[Stored dataset items]
------------------------

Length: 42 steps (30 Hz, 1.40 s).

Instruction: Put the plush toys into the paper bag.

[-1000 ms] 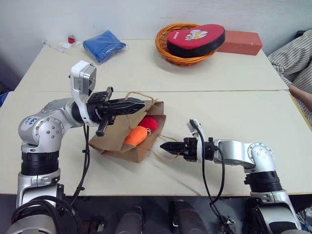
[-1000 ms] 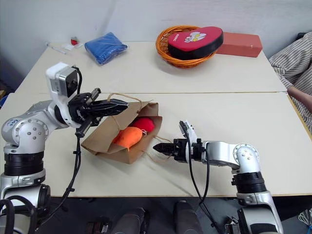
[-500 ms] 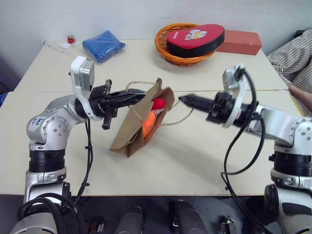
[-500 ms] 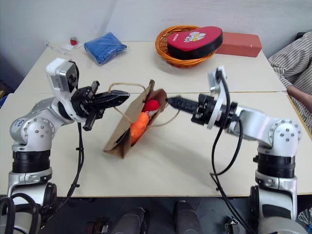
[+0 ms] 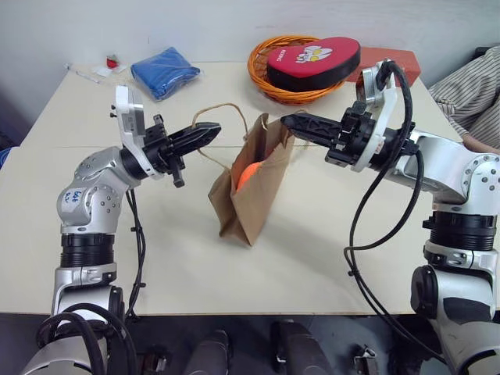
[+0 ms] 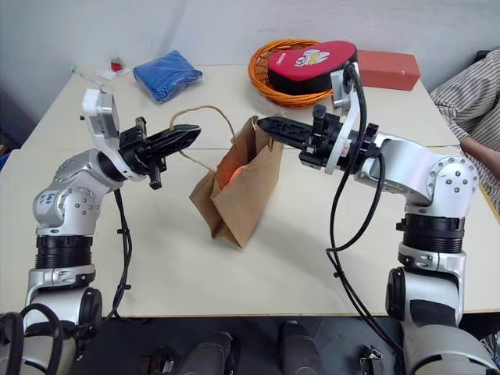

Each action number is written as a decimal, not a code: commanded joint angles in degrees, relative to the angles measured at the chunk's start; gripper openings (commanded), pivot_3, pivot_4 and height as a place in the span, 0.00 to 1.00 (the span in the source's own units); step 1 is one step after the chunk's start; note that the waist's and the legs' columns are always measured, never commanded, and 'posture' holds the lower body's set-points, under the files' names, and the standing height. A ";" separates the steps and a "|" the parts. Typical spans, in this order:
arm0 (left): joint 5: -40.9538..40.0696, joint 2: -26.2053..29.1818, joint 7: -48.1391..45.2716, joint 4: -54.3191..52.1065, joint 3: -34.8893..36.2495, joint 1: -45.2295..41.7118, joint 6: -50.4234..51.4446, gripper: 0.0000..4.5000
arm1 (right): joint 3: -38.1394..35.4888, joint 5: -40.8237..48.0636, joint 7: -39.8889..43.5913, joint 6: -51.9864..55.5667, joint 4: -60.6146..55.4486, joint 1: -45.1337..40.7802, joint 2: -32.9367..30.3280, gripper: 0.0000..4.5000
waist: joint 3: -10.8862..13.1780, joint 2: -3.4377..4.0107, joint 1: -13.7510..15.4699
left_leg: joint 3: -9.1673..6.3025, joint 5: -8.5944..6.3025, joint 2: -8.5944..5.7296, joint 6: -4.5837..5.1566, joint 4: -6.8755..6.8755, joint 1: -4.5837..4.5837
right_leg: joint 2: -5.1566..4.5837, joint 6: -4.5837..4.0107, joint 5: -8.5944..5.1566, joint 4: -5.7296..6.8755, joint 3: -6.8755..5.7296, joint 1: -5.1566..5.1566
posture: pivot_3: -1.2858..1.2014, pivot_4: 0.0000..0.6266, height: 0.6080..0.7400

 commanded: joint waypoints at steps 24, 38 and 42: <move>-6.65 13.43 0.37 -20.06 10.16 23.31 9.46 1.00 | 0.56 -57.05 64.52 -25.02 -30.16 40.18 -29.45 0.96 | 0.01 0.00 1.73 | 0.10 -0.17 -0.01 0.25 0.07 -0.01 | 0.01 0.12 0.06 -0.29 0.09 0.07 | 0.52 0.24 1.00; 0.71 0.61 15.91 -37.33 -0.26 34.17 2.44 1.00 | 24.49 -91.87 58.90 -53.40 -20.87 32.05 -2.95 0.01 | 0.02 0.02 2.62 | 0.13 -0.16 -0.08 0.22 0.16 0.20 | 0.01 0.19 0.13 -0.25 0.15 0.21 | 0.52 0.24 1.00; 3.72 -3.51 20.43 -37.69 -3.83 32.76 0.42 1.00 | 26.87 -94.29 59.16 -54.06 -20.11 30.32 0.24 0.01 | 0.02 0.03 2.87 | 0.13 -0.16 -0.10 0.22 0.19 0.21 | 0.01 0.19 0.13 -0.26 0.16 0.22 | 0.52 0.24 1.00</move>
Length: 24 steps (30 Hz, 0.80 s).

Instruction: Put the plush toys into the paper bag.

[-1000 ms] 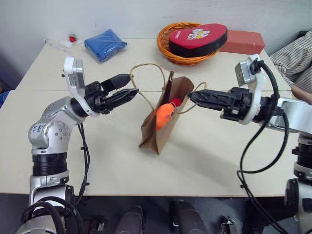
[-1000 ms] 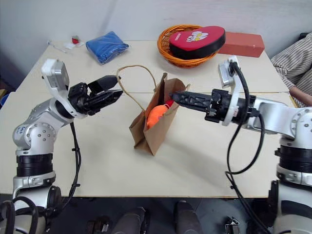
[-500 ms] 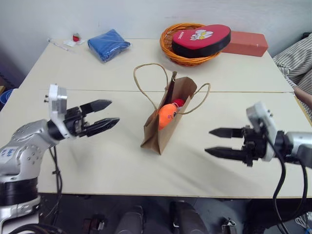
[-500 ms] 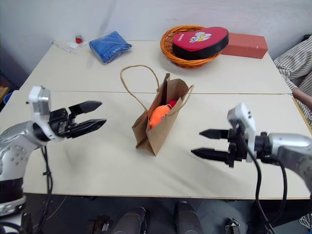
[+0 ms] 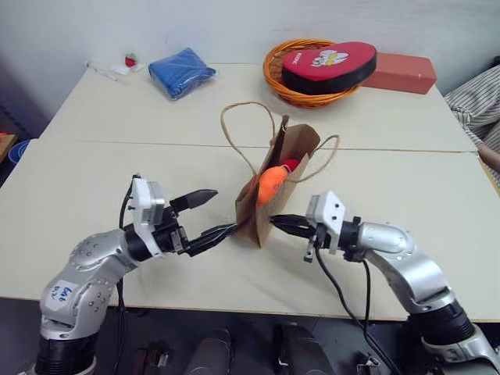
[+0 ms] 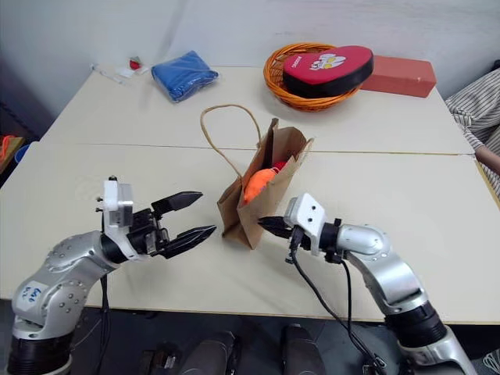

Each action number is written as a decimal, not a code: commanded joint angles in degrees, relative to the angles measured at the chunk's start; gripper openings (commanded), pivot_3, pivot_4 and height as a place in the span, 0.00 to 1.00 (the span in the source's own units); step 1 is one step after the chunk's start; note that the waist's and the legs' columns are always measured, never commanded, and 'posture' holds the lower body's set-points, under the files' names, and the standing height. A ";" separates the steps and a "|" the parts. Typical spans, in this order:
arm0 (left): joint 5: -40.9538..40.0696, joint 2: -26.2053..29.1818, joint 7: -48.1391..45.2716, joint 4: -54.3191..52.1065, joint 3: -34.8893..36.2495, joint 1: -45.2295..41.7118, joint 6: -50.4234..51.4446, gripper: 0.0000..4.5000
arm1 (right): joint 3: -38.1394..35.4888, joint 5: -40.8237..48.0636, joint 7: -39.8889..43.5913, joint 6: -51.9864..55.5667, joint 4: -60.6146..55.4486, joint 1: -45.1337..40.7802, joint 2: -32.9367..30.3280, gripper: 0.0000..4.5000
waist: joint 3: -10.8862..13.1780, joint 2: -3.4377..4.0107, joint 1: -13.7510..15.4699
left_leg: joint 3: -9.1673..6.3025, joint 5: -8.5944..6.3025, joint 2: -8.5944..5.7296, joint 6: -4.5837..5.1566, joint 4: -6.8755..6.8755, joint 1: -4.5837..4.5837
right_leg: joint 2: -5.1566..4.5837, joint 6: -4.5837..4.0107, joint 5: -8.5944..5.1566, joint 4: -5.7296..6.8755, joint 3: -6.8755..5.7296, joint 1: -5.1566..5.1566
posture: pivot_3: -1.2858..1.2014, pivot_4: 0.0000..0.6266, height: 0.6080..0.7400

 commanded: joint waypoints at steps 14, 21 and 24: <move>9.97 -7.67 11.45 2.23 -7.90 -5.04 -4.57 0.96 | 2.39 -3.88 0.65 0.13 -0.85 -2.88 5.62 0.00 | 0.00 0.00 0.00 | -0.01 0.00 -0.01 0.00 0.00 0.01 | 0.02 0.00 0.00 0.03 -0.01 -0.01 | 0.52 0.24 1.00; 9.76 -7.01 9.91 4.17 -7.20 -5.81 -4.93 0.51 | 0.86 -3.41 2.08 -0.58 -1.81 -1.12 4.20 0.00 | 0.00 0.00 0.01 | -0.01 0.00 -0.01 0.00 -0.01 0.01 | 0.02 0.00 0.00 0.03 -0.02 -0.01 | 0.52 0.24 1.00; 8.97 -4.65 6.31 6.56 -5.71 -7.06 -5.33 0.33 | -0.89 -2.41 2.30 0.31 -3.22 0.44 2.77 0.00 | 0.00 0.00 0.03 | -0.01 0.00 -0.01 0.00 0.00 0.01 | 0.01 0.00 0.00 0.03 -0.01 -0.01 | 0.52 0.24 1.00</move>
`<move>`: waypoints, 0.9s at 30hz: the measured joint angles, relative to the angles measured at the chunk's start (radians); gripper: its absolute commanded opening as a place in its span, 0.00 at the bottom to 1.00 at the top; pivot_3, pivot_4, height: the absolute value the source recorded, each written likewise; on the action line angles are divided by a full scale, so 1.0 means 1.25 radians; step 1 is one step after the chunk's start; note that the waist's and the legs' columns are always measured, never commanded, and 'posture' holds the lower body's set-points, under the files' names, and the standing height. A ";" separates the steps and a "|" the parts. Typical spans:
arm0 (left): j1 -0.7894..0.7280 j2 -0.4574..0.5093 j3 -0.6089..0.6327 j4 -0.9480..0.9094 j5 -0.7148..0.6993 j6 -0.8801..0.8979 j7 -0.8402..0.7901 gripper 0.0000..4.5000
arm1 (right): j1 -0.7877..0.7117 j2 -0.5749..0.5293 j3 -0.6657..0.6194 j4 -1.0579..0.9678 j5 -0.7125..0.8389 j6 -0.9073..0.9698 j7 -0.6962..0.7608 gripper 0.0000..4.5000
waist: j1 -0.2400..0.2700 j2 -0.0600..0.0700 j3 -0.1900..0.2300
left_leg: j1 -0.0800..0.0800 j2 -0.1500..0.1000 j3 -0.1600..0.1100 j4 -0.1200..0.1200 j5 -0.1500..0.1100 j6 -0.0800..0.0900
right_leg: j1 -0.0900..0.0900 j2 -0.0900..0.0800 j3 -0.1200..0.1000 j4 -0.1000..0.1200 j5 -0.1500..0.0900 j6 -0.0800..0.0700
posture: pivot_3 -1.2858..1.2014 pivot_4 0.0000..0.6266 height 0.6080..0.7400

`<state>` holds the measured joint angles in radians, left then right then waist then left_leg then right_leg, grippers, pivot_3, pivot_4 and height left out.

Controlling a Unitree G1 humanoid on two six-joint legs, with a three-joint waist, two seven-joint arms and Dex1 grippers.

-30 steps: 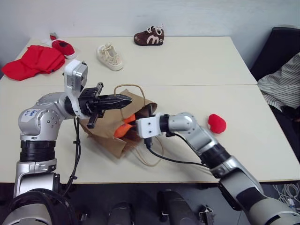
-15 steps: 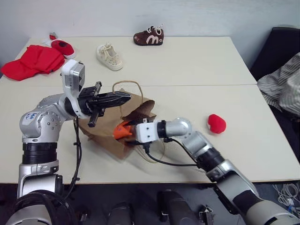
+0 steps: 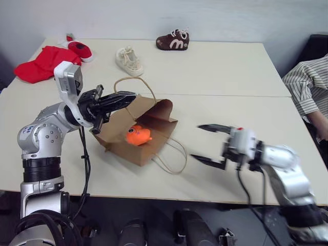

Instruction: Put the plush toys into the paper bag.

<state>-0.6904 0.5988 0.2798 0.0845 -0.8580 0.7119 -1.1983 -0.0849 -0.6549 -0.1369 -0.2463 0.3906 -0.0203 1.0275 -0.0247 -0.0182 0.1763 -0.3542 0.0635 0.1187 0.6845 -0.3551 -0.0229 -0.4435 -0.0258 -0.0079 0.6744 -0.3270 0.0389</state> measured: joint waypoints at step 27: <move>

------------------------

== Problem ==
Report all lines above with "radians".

== Written solution ==
`<move>`: waypoints, 0.9s at 30hz: the measured joint angles, relative to the angles measured at the chunk's start (radians); gripper: its absolute commanded opening as a place in its span, 0.00 at the bottom to 1.00 at the top; pivot_3, pivot_4, height: the absolute value the source recorded, each written likewise; on the action line angles are divided by a full scale, so 1.0 means 1.25 radians; step 1 is one step after the chunk's start; note that the waist's and the legs' columns are always measured, never commanded, and 'posture' holds the lower body's set-points, under the files' names, and the standing height. A ";" separates the steps and a "|" the parts. Typical spans:
`<state>` holds the measured joint angles in radians, left then right then waist then left_leg then right_leg, grippers, pivot_3, pivot_4 and height left out.

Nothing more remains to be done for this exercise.